Intangible Assets are comprised of customer relationships with a 20 year life. Amortization of these customer relationships under the declining balance method of amortization is estimated to be approximately $72 million for the remaining six months of 2021 and approximately $131 million, $119 million, $107 million, $93 million and $82 million, respectively, for each of the five years thereafter.
NOTES TO UNAUDITED PRO FORMA CONDENSED COMBINED FINANCIAL STATEMENTS
Note 3 - Pro Forma Adjustments
(a)Reflects adjustments to fair value of the assets acquired and liabilities assumed in the transaction based on the acquisition method of accounting. Reflects the elimination of Oryx's historical Partners' capital balance and the recognition of Oryx's 35% Noncontrolling interest in the Joint Venture. The difference between the Noncontrolling interest recognized and the fair value of Oryx's assets acquired and liabilities assumed is recognized by PAGP as a gain within Partners' capital.
(b)Reflects the elimination of Oryx's outstanding Cash and cash equivalents balance of $18 million as of June 30, 2021, which was not acquired by PAGP in connection with the transaction. The offset to this adjustment is within Partners' capital.
(c)Reflects the elimination of Oryx's historical depreciation and amortization of $79 million and $156 million for the six months ended June 30, 2021 and the year ended December 31, 2020, respectively.
(d)Reflects the depreciation on the acquired property and equipment under the straight-line method of depreciation over remaining average useful lives ranging from 3 to 30 years. Also reflects the amortization of the intangible assets under the declining balance method resulting in amortization expense of $72 million and $149 million for the six months ended June 30, 2021, and the year ended December 31, 2020, respectively.
(e)Reflects the elimination of transactions between PAGP and Oryx as follows: $8 million from Revenues and Purchases and related costs for the six months ended June 30, 2021, and $13 million from Revenues and Purchases and related costs for the year ended December 31, 2020. There were no material balances between PAGP and Oryx for Trade accounts receivable and other receivables, net and Trade accounts payable.
(f)Reflects the allocation of Net income attributable to non-controlling interests, which includes net income allocated to Oryx's 35% share of net income from the Joint Venture, for the six months ended June 30, 2021 and the year ended December 31, 2020.

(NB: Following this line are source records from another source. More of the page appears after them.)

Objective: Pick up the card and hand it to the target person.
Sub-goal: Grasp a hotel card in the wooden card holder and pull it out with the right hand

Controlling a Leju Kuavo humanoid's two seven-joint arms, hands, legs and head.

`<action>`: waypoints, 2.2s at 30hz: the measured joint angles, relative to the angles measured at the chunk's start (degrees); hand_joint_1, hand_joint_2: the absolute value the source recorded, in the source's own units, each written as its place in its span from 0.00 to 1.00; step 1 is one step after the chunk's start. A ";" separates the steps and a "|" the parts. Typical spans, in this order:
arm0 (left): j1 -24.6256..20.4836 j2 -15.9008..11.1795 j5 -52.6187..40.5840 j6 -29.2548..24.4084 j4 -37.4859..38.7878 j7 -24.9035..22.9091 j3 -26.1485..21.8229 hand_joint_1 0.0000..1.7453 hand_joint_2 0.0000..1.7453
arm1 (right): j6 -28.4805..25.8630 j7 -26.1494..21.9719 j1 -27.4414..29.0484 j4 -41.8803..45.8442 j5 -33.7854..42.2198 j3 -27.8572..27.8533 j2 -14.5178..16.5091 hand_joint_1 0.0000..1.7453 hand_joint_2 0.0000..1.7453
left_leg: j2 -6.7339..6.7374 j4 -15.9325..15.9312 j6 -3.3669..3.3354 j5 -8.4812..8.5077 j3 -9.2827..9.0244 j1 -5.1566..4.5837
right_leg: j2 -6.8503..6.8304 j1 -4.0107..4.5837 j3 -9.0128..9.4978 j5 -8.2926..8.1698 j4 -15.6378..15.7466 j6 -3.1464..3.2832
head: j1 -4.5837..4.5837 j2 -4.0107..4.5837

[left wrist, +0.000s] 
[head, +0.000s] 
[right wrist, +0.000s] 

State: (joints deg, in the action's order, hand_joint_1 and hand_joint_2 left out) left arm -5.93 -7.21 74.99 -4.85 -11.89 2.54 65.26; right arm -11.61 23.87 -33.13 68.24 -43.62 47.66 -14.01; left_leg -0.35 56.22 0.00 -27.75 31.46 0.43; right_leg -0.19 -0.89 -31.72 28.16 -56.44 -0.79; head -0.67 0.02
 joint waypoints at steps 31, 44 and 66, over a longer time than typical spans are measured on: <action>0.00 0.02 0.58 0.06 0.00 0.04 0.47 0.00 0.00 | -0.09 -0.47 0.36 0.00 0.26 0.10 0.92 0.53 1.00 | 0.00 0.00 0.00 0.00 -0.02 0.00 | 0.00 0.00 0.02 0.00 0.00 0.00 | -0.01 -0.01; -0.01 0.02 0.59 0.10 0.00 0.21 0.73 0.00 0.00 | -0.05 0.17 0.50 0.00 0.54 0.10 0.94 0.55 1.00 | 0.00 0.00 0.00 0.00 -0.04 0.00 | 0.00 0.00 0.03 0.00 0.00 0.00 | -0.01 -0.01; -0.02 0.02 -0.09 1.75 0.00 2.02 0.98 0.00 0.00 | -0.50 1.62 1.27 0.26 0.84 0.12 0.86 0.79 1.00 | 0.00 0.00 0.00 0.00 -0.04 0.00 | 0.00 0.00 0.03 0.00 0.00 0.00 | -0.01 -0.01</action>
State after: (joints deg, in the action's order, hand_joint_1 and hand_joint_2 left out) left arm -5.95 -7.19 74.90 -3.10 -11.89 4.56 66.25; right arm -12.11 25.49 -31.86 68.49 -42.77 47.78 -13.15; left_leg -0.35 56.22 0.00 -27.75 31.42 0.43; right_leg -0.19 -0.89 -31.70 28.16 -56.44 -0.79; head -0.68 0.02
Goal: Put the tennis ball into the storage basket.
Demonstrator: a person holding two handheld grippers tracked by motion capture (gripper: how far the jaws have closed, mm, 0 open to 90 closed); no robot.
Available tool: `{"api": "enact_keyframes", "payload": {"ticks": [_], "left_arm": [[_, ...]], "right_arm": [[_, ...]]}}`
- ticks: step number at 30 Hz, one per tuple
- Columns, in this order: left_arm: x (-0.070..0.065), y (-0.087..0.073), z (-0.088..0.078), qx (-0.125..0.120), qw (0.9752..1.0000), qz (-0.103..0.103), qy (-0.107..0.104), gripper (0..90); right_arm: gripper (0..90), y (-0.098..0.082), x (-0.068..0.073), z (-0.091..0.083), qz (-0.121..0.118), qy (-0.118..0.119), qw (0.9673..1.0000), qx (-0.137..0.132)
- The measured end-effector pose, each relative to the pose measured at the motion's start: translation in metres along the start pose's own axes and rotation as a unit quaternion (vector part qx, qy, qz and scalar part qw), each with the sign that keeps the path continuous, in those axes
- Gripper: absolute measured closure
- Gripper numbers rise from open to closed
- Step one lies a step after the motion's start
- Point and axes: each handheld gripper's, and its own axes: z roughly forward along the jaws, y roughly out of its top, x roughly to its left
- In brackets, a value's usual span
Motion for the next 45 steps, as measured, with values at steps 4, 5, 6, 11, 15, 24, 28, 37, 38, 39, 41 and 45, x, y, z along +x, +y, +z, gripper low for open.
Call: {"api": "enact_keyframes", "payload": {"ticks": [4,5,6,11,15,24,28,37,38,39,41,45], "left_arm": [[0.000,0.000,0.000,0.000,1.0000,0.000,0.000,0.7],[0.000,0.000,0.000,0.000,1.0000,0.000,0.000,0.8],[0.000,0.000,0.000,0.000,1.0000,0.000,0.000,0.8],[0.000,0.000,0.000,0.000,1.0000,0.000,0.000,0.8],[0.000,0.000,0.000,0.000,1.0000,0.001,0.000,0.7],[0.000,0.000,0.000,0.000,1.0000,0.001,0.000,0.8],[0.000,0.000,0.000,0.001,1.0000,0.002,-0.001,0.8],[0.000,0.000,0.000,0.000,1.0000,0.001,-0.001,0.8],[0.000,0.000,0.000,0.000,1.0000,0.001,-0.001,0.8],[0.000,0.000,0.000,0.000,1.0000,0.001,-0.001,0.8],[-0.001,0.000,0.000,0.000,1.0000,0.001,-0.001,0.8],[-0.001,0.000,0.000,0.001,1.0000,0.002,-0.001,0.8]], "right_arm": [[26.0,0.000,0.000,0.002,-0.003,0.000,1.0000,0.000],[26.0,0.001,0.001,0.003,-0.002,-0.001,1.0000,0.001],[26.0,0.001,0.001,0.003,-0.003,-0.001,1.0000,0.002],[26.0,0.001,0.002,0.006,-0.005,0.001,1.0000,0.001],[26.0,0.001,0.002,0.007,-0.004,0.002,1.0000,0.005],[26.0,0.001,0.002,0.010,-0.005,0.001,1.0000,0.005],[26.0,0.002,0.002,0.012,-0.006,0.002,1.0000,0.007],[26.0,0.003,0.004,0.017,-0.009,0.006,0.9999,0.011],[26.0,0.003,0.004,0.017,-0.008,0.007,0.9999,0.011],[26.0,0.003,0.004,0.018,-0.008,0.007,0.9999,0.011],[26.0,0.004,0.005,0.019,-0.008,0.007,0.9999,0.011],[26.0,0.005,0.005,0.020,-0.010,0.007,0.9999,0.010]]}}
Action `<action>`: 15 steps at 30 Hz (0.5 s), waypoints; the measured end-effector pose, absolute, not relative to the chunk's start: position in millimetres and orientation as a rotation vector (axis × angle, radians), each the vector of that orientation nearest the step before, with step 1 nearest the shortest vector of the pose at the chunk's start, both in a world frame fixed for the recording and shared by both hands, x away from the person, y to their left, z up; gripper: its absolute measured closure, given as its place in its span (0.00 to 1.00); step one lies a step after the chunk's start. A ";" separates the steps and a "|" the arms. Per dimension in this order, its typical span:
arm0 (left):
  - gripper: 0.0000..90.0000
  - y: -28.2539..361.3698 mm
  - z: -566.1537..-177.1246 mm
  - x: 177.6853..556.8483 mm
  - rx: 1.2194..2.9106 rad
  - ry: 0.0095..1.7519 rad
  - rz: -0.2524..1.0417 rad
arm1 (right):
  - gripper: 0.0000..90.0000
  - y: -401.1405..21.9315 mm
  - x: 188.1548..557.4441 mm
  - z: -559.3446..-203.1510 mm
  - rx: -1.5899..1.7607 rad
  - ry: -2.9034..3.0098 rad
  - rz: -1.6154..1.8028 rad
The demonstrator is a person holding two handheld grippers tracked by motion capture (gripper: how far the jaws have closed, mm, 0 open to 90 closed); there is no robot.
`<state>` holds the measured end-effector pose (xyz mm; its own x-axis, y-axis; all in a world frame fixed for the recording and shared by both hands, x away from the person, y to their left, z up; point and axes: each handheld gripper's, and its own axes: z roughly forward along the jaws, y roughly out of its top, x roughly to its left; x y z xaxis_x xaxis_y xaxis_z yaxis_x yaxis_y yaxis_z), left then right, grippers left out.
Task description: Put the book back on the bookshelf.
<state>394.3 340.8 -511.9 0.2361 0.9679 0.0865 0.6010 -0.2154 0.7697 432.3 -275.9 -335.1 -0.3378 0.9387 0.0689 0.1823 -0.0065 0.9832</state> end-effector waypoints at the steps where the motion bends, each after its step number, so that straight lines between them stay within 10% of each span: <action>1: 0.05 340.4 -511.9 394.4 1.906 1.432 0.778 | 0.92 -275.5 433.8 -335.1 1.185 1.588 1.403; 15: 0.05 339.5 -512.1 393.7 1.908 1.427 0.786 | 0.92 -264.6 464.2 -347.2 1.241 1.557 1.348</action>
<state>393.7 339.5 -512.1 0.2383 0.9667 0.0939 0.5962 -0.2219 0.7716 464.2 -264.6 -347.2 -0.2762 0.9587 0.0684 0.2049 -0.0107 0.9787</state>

(g)Reflects transaction and other costs that are directly attributable to the transaction. Costs of $15 million that are expected to be incurred subsequent to completion of the transaction are reflected as an adjustment to Trade accounts payable on the pro forma condensed combined balance sheet, with the offset to Class A shareholders and Noncontrolling interests within Partners’ capital. This amount has been recorded as an adjustment to General and administrative expense in the pro forma statement of operations for the year ended December 31, 2020.
(h)Financial Accounting Standards Board (“FASB”) Accounting Standards Codification (“ASC”) 842 with respect to the accounting for leases, allows different adoption dates for certain companies. As a result, PAGP adopted ASC 842 on January 1, 2019, whereas Oryx had not yet adopted ASC 842 as of June 30, 2021. The unaudited pro forma condensed combined financial statements are adjusted for the estimated impact of ASC 842, assuming Oryx had adopted this standard as of June 30, 2021, for the unaudited pro forma condensed combined balance sheet, and as of January 1, 2020 for the unaudited pro forma condensed combined statements of operations. The adjustments are not material to either the unaudited pro forma condensed combined balance sheet or statements of operations.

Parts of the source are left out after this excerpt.